Dès le mois de mars, le sport sur ordonnance pourra théoriquement se développer, à la faveur d'un décret d'application de la loi de santé, paru le 31 décembre. À ce stade pourtant, médecins du sport, associations et mutuelles réclament une clarification sur la mise en œuvre de cette réforme, ainsi que l'ont montré les rencontres du Comité Opéra, un think tank de la Fédération nationale indépendante des mutuelles (FNIM), à Paris.
À la lumière de nombreuses publications scientifiques, tous les intervenants soulignent le rôle primordial des activités physiques et sportives (APS), à la fois comme soin complémentaire et source de diminution des coûts de santé.
Par exemple, réduire la part de personnes inactives de 5 % permettrait une économie de 82 millions d'euros par an sur les dépenses liées aux maladies cardiovasculaires. « Environ 70 % du budget de l'assurance-maladie est consacré aux pathologies chroniques, souligne le député médecin Jean-Pierre Door (LR), membre de la commission des affaires sociales de l'Assemblée nationale. Si on veut stabiliser ces dépenses, il faut miser sur la prévention, quasiment absente de notre système de santé, alors qu'elle est utile et permet de réduire les coûts notamment de médicaments ».
Qui financera ?
Mais des inquiétudes majeures portent sur les lieux de pratique de ces activités physiques et surtout sur le flou du financement, pourtant nerf de la guerre. « Certains sites de pratique sportive seront-ils labellisés ? Quant à la question de la prise en charge financière, nous n'avons pas de réponse du ministère pour le moment », regrette le Pr Xavier Bigard, président de la Société française de médecine de l'exercice et du sport (SFMES). De fait, le décret ne précise pas les moyens permettant d'intégrer pleinement ces programmes dans le parcours de soins.
« Sur le plan pratique, quelles seront les applications directes de ce décret ? Qui va payer ? Les personnes en ALD sont remboursées à 100 % par la Sécu, mais les prescriptions d'activité pour des personnes "valides" seront-elles prises en charge par les mutuelles ? », s'interroge le Dr Christian Bénézis, président de la Fédération nationale des offices municipaux du sport (FNOMS).
Dans une tribune au « Monde » du 18 janvier, Jean-Marc Descotes, cofondateur de la Fédération nationale CAMI Sport et Cancer, se montre extrêmement critique sur la portée de la réforme, le décret ayant balayé ses espoirs initiaux. « Le ministère de la Santé a choisi l'immobilisme enrobé d'une opération marketing (...).
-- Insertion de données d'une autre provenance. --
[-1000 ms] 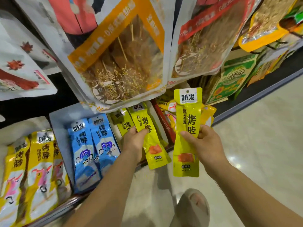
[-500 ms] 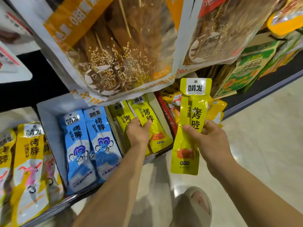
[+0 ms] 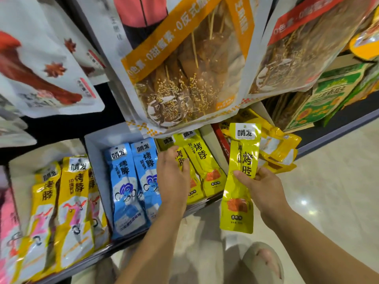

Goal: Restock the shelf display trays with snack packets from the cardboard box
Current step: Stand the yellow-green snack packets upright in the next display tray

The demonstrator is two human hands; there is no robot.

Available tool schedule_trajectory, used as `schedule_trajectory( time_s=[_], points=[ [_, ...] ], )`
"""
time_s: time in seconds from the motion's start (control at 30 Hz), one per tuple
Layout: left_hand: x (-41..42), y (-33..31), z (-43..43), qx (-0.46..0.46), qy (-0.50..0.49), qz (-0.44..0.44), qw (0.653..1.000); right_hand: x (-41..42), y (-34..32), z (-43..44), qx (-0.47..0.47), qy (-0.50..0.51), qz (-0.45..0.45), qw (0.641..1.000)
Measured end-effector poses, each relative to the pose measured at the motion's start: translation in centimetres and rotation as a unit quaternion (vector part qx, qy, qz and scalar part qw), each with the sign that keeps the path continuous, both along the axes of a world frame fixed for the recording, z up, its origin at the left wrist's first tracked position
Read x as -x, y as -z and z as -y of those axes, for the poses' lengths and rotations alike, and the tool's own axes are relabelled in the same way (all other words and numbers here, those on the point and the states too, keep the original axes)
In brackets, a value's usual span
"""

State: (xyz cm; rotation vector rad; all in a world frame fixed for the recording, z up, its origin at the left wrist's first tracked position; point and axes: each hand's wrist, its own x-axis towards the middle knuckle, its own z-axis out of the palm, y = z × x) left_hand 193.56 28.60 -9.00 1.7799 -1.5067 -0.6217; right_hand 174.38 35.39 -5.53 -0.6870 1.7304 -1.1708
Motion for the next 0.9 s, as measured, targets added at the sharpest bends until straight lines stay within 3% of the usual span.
schedule_trajectory(
  time_s=[0.1,0.2,0.37,0.57,0.73,0.9],
  points=[
    [-1.8,0.4,-0.5,0.021,-0.028,0.028,0.999,-0.8,0.3,0.9,0.0,-0.011,0.012,1.0],
    [-3.7,0.8,-0.1,-0.03,-0.061,0.002,0.998,-2.2,0.5,2.2,0.003,-0.036,0.024,0.999],
    [-5.0,1.5,0.5,-0.061,-0.02,-0.037,0.997,-4.9,0.7,4.6,-0.006,-0.11,0.036,0.993],
    [-6.0,2.4,0.5,-0.067,-0.009,-0.081,0.994,-6.9,5.1,8.3,-0.02,-0.15,-0.016,0.988],
    [-6.1,2.7,0.5,-0.05,-0.002,-0.085,0.995,-9.4,5.2,11.2,-0.088,-0.175,0.014,0.98],
    [-6.3,2.5,0.4,-0.047,0.004,-0.078,0.996,-11.8,6.8,11.8,-0.148,-0.199,-0.027,0.968]
  ],
)
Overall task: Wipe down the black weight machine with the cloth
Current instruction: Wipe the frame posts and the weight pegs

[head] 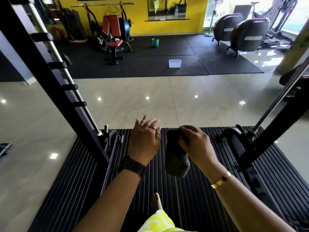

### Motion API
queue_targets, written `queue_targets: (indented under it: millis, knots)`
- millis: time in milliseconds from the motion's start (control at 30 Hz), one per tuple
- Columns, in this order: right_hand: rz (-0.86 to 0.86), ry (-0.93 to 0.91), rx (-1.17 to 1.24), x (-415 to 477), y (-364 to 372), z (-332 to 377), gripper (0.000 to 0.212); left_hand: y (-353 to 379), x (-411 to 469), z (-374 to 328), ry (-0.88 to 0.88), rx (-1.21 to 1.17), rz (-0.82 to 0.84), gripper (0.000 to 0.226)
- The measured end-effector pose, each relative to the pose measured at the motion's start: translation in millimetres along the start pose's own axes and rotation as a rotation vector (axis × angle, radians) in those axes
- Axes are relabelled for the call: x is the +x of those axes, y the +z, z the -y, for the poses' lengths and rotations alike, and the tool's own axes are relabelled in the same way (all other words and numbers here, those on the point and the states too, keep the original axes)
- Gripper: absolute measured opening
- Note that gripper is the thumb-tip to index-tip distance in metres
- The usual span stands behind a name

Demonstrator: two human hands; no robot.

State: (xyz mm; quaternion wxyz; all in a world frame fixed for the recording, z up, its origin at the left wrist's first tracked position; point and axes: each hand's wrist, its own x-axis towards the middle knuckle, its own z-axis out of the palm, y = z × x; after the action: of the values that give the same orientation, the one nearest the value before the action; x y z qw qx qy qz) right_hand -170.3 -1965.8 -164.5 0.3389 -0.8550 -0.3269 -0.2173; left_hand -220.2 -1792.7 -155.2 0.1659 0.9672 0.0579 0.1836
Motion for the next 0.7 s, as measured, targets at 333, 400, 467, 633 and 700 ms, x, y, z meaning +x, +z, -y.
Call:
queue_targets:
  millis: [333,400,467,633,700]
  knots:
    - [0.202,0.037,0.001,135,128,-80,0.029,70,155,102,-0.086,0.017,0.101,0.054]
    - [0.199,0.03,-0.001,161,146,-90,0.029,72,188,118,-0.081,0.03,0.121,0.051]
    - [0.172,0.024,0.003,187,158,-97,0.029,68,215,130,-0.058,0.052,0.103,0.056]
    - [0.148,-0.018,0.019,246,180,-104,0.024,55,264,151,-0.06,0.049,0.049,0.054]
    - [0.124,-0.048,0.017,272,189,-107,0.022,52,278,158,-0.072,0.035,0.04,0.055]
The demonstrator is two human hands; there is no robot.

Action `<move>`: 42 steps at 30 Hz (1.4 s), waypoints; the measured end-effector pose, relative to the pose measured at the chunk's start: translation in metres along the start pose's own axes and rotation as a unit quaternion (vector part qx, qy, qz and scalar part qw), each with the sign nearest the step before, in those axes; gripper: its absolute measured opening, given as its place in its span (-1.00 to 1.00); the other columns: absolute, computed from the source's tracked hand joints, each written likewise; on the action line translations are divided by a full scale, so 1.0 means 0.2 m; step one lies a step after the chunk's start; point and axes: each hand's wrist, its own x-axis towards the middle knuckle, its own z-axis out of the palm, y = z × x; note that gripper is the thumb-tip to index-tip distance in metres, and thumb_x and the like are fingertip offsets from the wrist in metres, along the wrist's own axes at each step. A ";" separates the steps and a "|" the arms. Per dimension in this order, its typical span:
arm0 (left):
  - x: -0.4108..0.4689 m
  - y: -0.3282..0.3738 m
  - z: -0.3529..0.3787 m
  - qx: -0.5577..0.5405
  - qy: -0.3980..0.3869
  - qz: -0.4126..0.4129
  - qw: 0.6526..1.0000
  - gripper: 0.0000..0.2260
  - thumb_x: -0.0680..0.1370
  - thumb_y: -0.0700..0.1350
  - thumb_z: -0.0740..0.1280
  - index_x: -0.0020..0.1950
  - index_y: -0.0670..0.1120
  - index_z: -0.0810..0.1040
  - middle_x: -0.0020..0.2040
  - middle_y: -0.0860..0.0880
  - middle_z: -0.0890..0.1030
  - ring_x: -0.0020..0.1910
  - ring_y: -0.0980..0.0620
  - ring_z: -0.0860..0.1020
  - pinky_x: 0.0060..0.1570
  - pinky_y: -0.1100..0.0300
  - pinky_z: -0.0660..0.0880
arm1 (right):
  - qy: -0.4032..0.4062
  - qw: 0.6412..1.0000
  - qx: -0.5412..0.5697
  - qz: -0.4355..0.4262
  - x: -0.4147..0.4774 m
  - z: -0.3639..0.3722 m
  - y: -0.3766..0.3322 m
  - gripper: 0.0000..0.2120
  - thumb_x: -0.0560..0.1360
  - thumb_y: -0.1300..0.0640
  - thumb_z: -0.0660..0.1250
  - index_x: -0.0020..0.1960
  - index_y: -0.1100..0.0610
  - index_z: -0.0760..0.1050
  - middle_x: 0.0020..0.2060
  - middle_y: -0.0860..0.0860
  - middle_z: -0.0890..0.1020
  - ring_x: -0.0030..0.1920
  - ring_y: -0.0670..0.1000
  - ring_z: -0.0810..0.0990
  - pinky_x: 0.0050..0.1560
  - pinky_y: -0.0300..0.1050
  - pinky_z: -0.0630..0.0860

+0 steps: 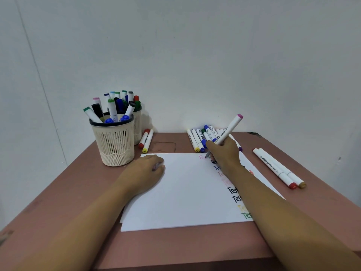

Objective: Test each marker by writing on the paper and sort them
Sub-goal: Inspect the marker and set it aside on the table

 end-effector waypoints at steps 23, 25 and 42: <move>-0.01 0.00 -0.01 -0.007 -0.005 -0.005 1.000 -0.72 0.60 0.01 0.17 0.27 0.00 0.49 0.18 0.05 0.54 0.13 0.05 0.48 0.05 0.24 0.34 | 0.018 1.000 0.016 -0.006 0.01 0.00 0.00 -0.80 0.45 0.26 0.33 -0.27 0.12 0.34 -0.38 0.05 0.42 -0.44 -0.05 0.37 -0.59 -0.33 0.31; -0.01 0.01 -0.01 -0.008 -0.007 -0.006 1.000 -0.72 0.60 0.01 0.17 0.27 0.00 0.49 0.18 0.04 0.54 0.12 0.05 0.48 0.04 0.25 0.34 | 0.022 0.999 0.027 0.001 0.01 -0.01 0.01 -0.81 0.45 0.26 0.34 -0.26 0.13 0.36 -0.34 0.11 0.47 -0.43 -0.02 0.40 -0.60 -0.32 0.32; -0.02 0.03 -0.06 -0.103 -0.056 -0.093 0.989 -0.91 0.56 -0.14 0.16 0.05 -0.11 0.36 -0.05 -0.09 0.51 -0.07 -0.06 0.48 -0.02 0.05 0.39 | 0.035 0.967 0.230 0.103 0.05 -0.04 -0.01 -0.86 0.49 0.30 0.23 -0.24 0.20 0.40 -0.43 0.05 0.45 -0.54 -0.12 0.39 -0.52 -0.27 0.36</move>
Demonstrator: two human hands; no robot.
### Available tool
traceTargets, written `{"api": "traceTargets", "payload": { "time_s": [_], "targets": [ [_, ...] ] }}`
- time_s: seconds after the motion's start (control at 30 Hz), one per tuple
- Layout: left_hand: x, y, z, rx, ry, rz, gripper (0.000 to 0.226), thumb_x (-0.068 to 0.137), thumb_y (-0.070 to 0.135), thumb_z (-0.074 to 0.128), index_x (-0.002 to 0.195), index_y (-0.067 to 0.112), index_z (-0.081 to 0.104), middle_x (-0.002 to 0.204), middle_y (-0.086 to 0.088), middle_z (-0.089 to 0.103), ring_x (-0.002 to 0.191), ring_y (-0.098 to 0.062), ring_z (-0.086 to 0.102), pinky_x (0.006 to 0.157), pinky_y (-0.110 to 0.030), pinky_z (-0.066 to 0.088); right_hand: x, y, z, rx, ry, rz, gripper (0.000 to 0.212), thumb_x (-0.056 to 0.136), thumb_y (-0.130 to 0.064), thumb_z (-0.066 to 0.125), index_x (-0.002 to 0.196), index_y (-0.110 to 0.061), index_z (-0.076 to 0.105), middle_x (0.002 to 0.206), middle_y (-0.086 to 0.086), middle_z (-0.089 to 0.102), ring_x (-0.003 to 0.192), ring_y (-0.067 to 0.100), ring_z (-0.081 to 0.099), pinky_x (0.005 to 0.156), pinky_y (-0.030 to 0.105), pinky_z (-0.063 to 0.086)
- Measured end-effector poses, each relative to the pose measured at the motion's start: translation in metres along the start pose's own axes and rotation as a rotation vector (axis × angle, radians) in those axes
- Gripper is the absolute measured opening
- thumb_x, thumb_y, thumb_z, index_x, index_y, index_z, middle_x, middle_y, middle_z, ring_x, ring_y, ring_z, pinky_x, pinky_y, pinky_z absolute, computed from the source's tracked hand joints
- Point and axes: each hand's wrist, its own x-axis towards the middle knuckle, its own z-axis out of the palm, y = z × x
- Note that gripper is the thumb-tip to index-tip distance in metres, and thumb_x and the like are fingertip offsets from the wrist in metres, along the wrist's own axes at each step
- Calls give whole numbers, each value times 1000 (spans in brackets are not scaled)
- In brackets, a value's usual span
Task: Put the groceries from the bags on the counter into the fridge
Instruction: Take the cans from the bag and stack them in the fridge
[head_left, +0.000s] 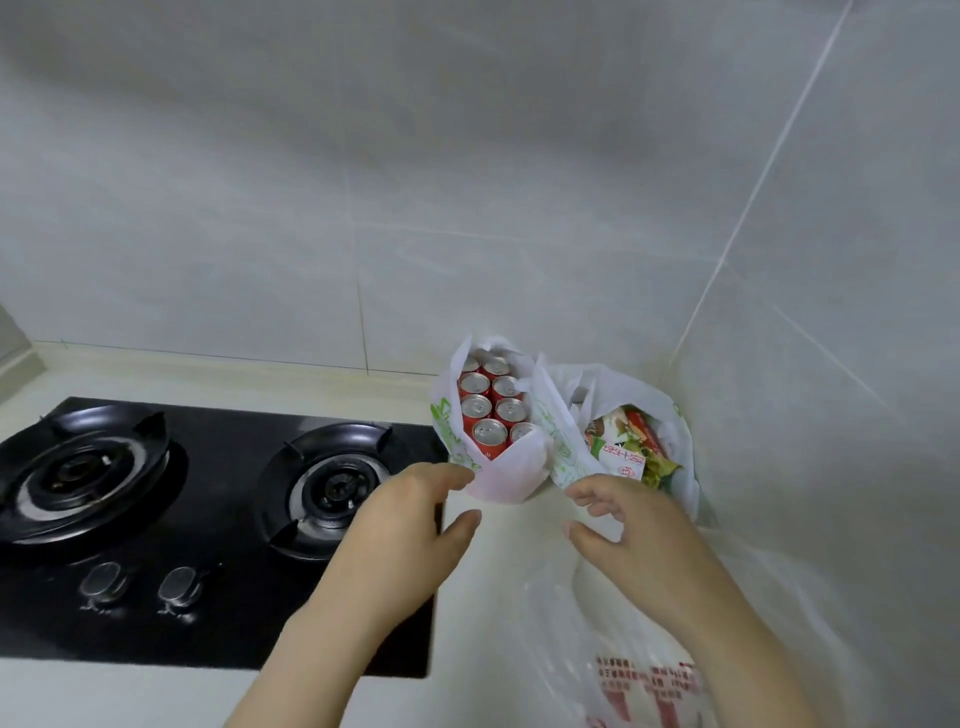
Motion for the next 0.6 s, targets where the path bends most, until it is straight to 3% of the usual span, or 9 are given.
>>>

En évitant soigneusement l'aspect financier de la prise en charge de ces programmes, il ne peut garantir ni la pérennité des actions, ni l'implication des acteurs, ni l'efficacité réelle des séances d'APS proposées ».
Les complémentaires dans la course
Autre crainte récurrente : le manque d'intérêt des médecins traitants pour la prescription des séances d'APS, faute de temps – des consultations longues sont nécessaires – et de tarifs adaptés. « Les médecins seront peut-être plus motivés si la consultation de 45 minutes se situe autour de 60 à 70 euros, la question se posera forcément lors de la mise en application de ce décret », estime le Dr Bénézis.
Certaines mutuelles incluent déjà des garanties de « sport sur ordonnance » et remboursent les consultations médicales spécifiques jusqu'à 65 euros. D'autres se tiennent prêtes… « La mutuelle a une obligation de prévention, c'est inscrit dans nos statuts, explique Philippe Mixe, président de la Fédération nationale indépendante des mutuelles (FNIM). Nous voulons prendre à bras-le-corps le sujet de l'activité physique et sportive ».